Copeland's Corner: April 12, 2024
O.J. Simpson threw it all away with one vicious, bloody act of jealous violence.
Over the last forty-eight hours, there’s been a lot of vitriol directed at O.J. Simpson, who died of prostate cancer this week at the age of 76. Simpson, who is being remembered as one of the most polarizing figures of the 20th century, is the subject of a multitude of memes, several including some form of or reference to burning in Hell. Others show the infamous slow speed Bronco chase with the white truck being digitally altered to resemble a white hearse. Then there’s Simpson’s declaration after he was acquitted by a jury in his 1995 homicide case for allegedly butchering his ex-wife and her waiter friend (a relationship that most scholars of the case still don’t fully understand to this day) that he would spend the rest of his life hunting for “the real killers” with photos of a grave with Simpson’s name and the words REAL KILLER etched on it.
Even though he was acquitted and there remain serious questions about the chain of evidence, the motives of Mark Fuhrman, the racist cop who found the bloody gloves worn by the killer who was recorded with the “N” word coming out of his mouth like water, most people (including yours truly) believe that Simpson murdered those people in cold blood.
He later went to jail for 9 years in Nevada for attempting to steal back memorabilia that rightfully belonged to him and upon his release, spent the remainder of his days as a latter-day Lizzie Borden, the 19th century New England dowager who was acquitted in a sensational trial of hacking her father and stepmother to death with a hatchet, yet lived out her life convicted by the court of public opinion.

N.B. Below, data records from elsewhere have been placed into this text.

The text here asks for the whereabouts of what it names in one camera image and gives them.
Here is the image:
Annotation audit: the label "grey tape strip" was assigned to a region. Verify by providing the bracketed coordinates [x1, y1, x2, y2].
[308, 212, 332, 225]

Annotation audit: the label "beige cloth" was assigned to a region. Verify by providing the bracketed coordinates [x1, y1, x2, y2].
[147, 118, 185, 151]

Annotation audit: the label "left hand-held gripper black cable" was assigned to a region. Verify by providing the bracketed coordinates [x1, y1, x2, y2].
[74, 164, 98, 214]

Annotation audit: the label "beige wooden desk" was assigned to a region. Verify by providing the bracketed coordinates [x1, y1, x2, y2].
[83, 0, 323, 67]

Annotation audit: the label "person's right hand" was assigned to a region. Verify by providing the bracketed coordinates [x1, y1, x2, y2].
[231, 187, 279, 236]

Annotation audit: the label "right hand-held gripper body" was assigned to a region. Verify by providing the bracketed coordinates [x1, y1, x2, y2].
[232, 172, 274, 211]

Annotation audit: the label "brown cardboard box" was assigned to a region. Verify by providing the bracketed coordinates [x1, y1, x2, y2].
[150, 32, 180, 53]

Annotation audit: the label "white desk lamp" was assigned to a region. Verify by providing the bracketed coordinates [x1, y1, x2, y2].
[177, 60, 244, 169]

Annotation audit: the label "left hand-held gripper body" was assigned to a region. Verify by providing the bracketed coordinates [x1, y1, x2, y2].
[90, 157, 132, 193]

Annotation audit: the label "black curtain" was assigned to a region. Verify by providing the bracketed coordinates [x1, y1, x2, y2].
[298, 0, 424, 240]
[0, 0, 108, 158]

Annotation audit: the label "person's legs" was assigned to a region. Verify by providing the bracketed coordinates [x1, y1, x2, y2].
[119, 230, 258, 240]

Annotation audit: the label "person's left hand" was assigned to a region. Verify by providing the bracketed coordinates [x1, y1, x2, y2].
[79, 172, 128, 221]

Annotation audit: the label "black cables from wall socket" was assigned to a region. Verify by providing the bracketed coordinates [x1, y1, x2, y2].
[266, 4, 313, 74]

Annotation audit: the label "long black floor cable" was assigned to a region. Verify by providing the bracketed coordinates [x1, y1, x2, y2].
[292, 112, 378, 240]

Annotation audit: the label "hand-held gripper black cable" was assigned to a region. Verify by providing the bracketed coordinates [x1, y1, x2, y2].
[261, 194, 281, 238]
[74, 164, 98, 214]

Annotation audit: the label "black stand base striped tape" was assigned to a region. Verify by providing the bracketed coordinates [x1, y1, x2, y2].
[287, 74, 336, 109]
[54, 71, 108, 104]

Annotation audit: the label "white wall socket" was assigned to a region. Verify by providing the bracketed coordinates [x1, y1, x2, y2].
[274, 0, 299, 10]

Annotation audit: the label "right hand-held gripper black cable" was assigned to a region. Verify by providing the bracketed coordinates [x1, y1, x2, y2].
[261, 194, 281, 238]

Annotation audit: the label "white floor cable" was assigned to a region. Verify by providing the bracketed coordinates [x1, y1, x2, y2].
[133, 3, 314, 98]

One of the most interesting things I received regarding Simpson’s death was a collage of celebrity and TV appearances he made pre-murders. I was a child of the 70s and I knew Simpson for his football career, his work on Monday Night Football as an analyst, his acting in the Naked Gun movies and TV shows of the era like The Lucy Show, Medical Center, Dragnet and dozens more like it. I remember his imposing presence over a young Kunta Kinte (played by LeVar Burton) in Roots. And, of course I remember the years he spent as a pitchman for Hertz rent-a-car and as a foil for Bob Hope on the comedian’s periodic network specials.

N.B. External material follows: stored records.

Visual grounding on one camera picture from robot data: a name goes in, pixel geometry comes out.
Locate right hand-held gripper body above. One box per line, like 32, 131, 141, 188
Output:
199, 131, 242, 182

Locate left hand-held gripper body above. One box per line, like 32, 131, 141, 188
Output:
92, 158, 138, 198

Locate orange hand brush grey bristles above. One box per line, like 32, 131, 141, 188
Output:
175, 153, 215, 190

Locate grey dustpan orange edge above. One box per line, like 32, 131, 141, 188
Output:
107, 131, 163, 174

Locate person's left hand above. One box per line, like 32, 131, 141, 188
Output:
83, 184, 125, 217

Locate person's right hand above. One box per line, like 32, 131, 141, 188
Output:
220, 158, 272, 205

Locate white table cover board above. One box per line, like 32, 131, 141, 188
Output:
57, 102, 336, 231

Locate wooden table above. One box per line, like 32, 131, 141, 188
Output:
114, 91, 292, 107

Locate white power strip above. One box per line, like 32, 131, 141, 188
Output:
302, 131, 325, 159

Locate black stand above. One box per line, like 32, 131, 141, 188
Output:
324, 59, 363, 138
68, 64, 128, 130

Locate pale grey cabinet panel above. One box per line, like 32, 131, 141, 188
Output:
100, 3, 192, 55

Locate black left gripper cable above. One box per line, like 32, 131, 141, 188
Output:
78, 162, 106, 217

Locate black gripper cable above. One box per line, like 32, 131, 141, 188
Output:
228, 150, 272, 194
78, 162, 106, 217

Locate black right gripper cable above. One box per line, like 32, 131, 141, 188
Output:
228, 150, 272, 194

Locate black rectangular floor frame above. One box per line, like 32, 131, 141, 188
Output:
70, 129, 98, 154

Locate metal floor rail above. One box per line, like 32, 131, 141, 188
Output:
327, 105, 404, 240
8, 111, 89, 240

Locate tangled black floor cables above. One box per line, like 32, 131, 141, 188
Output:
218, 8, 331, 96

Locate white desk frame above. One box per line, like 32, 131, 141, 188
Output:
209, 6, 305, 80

When I view the man’s life in its totality, it makes me sad. As a young black boy growing up at a difficult time in America, to see this good-looking, athletic charismatic guy who looked like me was inspirational. It was a symbol of what I could be. He was aspirational. Then, he threw all of that away with one vicious, bloody act of jealous violence.
It’s sad, really. When we think of Simpson and when historians write about his life, the focus will be on his worst act, not his positive contributions, whatever they may be.
It reminds me of Michael Jackson. My Millennial children don’t know about the brilliance of the Thriller album or how we marveled as children at the magic of the Jackson 5 when they appeared on The Ed Sullivan Show. All they know about Jackson is dangling babies out of high-rise windows, a middle-aged man sharing a bed with 12-year-old boys and a list of grooming and child molestation allegations that seem to grow larger with each passing year.
The legacies of both these men were destroyed by their own actions. It is a terrible thing to have your entire life defined by your worst act, but, as my dear friend radio host Gil Gross once told me, we write our own obituaries.